Write out the listing exactly, from its first line through the line holding "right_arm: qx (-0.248", but include none of the pictures.

════════

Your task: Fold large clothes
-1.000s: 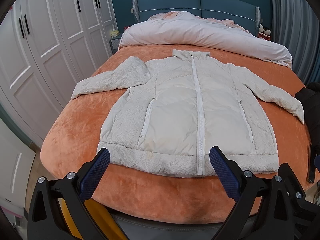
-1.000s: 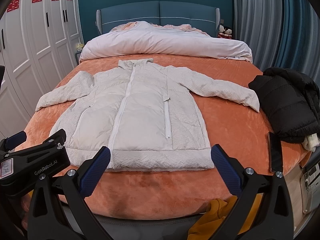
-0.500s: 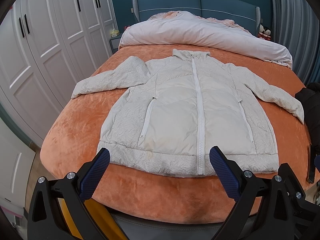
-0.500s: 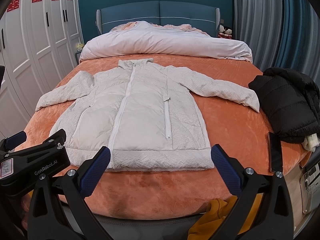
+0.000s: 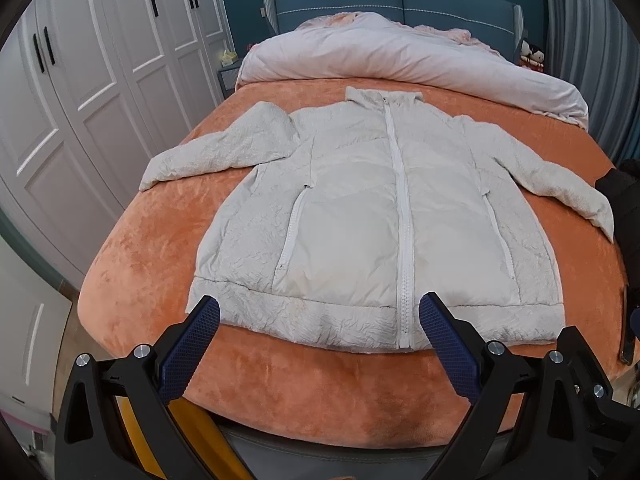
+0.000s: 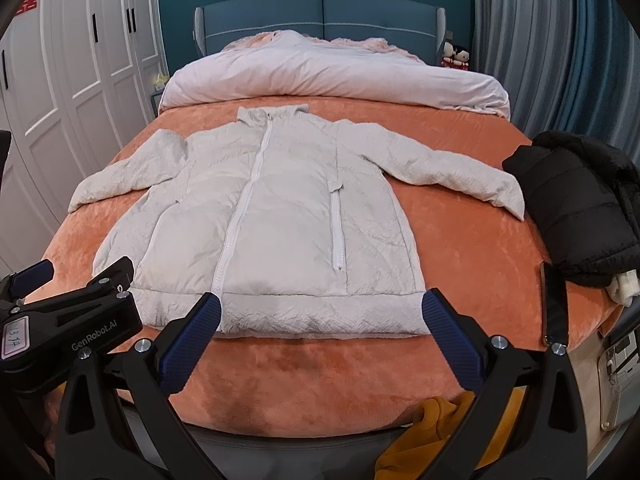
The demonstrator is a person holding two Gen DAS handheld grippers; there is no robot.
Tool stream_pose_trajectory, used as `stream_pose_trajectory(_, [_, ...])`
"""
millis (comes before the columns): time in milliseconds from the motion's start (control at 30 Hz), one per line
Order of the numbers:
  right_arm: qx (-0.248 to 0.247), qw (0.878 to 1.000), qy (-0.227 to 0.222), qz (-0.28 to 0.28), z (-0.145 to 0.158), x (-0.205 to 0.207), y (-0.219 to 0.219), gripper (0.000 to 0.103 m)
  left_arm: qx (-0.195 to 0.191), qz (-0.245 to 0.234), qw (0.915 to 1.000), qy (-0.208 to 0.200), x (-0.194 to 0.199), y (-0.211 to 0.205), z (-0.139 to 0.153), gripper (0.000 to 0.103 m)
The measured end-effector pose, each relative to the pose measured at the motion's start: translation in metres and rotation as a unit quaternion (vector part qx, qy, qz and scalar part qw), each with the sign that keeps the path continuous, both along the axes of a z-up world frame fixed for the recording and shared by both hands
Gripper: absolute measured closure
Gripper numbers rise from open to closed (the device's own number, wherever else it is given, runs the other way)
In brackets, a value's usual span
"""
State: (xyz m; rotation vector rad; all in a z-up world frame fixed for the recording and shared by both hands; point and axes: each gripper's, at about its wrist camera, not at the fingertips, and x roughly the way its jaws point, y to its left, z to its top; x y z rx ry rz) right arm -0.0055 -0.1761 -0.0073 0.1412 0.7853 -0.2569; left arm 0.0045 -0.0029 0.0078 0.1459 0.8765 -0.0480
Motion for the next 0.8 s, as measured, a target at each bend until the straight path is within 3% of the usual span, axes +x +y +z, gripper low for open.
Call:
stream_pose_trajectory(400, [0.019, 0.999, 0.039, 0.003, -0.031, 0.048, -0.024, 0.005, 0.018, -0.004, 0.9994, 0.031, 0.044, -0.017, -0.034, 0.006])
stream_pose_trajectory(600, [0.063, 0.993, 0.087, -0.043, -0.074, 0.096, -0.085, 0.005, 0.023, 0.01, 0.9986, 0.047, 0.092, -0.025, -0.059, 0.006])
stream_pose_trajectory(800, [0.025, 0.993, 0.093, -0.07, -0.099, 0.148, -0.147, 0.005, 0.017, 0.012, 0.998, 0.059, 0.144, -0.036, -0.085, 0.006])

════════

## EXPECTED ANSWER
Your task: Fold large clothes
-1.000s: 
-1.000s: 
-0.500s: 
-0.500s: 
+0.000s: 
+0.000s: 
The demonstrator is a person holding two Gen DAS handheld grippers; there is no robot.
Tool stream_pose_trajectory, used as `stream_pose_trajectory(_, [_, ...])`
"""
millis (comes before the columns): time in milliseconds from the motion's start (control at 30 Hz), one per line
Order of the numbers:
  right_arm: qx (-0.248 to 0.247), qw (0.878 to 1.000), qy (-0.227 to 0.222), qz (-0.28 to 0.28), z (-0.145 to 0.158), x (-0.205 to 0.207), y (-0.219 to 0.219), gripper (0.000 to 0.103 m)

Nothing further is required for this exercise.